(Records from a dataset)

-=-=-

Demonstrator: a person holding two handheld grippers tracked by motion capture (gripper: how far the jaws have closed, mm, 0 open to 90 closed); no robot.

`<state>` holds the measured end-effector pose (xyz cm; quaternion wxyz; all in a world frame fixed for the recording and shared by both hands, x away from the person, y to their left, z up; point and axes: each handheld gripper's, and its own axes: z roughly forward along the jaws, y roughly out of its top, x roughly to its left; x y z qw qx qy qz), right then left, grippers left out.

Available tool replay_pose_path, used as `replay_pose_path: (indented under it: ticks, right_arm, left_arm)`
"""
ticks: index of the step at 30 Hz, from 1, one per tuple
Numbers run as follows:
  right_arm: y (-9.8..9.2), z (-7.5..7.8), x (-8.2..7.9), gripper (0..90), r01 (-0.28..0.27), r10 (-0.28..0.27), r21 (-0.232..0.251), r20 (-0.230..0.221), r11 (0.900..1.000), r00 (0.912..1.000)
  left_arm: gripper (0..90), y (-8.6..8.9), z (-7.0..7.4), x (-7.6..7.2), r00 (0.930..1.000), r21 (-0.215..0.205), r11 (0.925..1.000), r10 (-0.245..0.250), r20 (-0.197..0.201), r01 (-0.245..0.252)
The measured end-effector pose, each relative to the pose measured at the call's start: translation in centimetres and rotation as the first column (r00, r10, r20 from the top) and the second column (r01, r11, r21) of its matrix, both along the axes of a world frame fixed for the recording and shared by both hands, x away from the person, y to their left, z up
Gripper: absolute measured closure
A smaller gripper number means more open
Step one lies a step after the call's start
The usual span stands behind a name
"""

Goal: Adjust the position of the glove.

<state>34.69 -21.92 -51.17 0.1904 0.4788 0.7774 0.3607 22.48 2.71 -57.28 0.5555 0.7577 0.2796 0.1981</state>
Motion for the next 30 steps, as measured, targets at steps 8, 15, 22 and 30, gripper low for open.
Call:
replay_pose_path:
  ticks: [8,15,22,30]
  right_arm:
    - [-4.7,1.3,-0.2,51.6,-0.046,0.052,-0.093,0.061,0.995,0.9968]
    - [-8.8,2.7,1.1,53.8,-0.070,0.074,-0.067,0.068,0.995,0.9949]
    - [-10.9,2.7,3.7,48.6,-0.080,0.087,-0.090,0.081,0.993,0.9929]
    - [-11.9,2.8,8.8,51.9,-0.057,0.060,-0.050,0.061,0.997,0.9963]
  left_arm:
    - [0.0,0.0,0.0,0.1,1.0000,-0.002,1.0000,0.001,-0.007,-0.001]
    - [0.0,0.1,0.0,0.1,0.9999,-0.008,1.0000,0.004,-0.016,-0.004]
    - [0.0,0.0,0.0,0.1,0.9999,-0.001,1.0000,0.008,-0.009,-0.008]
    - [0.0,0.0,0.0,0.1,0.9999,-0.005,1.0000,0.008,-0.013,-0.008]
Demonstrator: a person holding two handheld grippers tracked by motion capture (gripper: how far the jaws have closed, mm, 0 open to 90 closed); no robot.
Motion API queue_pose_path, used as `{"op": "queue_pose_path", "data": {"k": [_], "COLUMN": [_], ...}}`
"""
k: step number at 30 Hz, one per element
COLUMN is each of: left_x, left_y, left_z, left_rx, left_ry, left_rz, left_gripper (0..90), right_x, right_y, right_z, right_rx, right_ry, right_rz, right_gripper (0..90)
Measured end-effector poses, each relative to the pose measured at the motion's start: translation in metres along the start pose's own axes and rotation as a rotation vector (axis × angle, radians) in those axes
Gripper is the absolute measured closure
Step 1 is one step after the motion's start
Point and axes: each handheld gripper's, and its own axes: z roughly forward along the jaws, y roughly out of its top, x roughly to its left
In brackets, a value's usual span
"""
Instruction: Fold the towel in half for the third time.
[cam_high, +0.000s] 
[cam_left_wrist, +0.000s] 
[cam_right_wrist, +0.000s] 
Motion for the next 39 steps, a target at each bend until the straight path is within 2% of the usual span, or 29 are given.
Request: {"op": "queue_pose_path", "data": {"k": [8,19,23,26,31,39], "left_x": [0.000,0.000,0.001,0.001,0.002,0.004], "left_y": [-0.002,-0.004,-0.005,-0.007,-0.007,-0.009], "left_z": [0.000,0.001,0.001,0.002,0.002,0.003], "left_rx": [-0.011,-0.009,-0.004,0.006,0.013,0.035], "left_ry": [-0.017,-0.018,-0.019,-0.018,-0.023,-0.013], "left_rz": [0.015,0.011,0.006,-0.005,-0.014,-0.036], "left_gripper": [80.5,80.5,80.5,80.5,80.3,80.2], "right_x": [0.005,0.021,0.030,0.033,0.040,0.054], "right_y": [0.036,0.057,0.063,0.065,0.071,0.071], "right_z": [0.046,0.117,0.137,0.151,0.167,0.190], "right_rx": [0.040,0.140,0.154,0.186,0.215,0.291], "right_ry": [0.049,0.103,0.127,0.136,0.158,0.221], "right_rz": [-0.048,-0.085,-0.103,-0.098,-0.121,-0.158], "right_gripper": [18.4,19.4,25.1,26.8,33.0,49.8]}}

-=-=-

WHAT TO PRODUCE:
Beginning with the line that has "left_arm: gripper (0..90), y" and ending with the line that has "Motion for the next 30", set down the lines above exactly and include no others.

EXERCISE RESULT:
  left_arm: gripper (0..90), y (-8.6..8.9), z (-7.0..7.4), x (-7.6..7.2), r00 (0.930..1.000), r21 (-0.215..0.205), r11 (0.925..1.000), r10 (-0.245..0.250), r20 (-0.197..0.201), r01 (-0.245..0.252)
The measured end-effector pose, each relative to the pose measured at the call's start: translation in centimetres and rotation as the first column (r00, r10, r20 from the top) and the second column (r01, r11, r21) of its matrix, both along the axes of a world frame fixed for the recording and shared by both hands, x away from the person, y to their left, z up
Gripper: absolute measured closure
A smaller gripper number means more open
Step one lies a step after the call's start
The usual span stands behind a name
"""

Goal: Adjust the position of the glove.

<state>34.69 -21.92 -51.17 0.1904 0.4788 0.7774 0.3607 22.48 2.71 -57.28 0.5555 0.7577 0.2796 0.1981</state>
Motion for the next 30 steps, as measured, targets at steps 8, 15, 22 and 30, gripper low for open.

This concludes the output.